[Activity]
Starting at the line that has "Locate the striped" and stopping after the line that has "<point>75,82</point>", reproduce the listing below exactly; omit everything else.

______

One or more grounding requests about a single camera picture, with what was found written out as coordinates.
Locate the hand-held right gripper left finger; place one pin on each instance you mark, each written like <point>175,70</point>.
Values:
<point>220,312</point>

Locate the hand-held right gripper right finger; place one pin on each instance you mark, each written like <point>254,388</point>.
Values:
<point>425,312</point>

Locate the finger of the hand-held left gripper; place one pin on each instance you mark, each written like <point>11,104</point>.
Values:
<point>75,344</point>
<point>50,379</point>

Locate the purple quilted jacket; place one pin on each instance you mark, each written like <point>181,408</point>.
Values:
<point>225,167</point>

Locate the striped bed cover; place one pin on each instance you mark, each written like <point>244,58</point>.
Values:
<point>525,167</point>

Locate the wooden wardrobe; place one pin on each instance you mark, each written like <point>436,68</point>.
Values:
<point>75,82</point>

______

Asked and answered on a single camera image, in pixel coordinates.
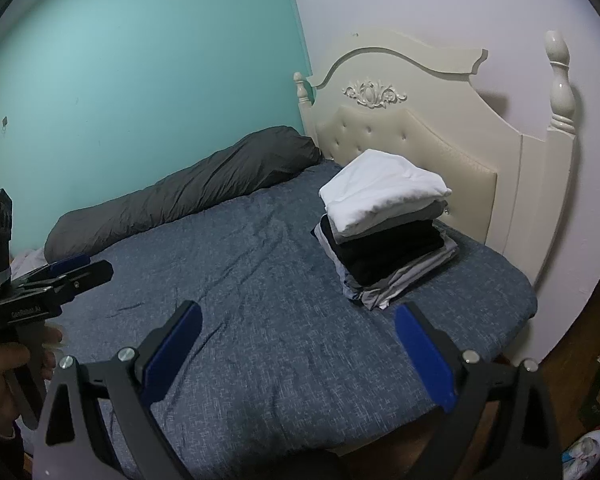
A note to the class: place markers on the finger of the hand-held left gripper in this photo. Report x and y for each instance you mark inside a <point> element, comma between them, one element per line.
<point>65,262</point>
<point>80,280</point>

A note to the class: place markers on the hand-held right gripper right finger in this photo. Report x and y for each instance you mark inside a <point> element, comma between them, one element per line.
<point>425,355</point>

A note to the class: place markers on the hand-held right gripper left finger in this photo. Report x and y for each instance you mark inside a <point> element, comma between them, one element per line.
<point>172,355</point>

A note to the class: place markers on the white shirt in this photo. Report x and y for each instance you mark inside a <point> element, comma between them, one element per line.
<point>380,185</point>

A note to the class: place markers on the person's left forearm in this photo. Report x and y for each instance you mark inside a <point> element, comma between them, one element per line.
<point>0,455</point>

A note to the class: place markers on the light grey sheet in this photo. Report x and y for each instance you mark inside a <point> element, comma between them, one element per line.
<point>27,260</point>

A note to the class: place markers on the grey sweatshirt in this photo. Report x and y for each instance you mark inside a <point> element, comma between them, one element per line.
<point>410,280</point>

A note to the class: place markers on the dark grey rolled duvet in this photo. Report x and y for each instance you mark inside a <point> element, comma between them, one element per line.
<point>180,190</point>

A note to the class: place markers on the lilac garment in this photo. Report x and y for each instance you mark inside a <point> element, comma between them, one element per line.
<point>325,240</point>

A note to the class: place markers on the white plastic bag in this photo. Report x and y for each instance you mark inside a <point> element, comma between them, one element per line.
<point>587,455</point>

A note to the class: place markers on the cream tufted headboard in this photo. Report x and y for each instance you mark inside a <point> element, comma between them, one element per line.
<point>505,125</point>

______

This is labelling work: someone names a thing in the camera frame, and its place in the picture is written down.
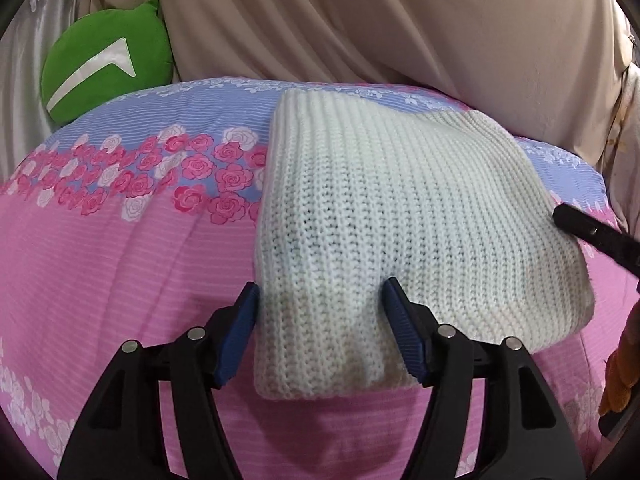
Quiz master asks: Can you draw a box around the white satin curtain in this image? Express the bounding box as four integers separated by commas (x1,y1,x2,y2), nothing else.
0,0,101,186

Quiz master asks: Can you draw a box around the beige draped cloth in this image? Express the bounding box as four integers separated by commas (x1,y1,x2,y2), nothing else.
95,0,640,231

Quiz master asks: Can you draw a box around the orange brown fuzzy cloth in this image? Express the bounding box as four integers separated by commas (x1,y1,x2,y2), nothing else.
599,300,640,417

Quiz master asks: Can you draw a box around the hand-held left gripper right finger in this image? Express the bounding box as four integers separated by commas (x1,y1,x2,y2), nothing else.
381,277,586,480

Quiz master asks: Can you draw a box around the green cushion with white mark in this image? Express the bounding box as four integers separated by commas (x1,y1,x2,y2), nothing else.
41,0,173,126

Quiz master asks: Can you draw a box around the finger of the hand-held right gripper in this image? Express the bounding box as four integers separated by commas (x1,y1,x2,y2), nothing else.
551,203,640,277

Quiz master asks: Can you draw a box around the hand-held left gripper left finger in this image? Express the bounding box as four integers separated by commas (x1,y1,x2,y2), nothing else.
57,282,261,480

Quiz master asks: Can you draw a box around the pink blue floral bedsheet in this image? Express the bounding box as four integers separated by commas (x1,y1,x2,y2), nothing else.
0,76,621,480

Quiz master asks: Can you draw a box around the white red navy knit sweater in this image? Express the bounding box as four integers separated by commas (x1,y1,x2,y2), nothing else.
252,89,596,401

______

[Exercise response]
Locate the striped bed cover; place one pin on each instance you mark, each written like <point>244,58</point>.
Values:
<point>525,167</point>

Locate the wooden wardrobe; place one pin on each instance you mark, each written like <point>436,68</point>.
Values:
<point>75,82</point>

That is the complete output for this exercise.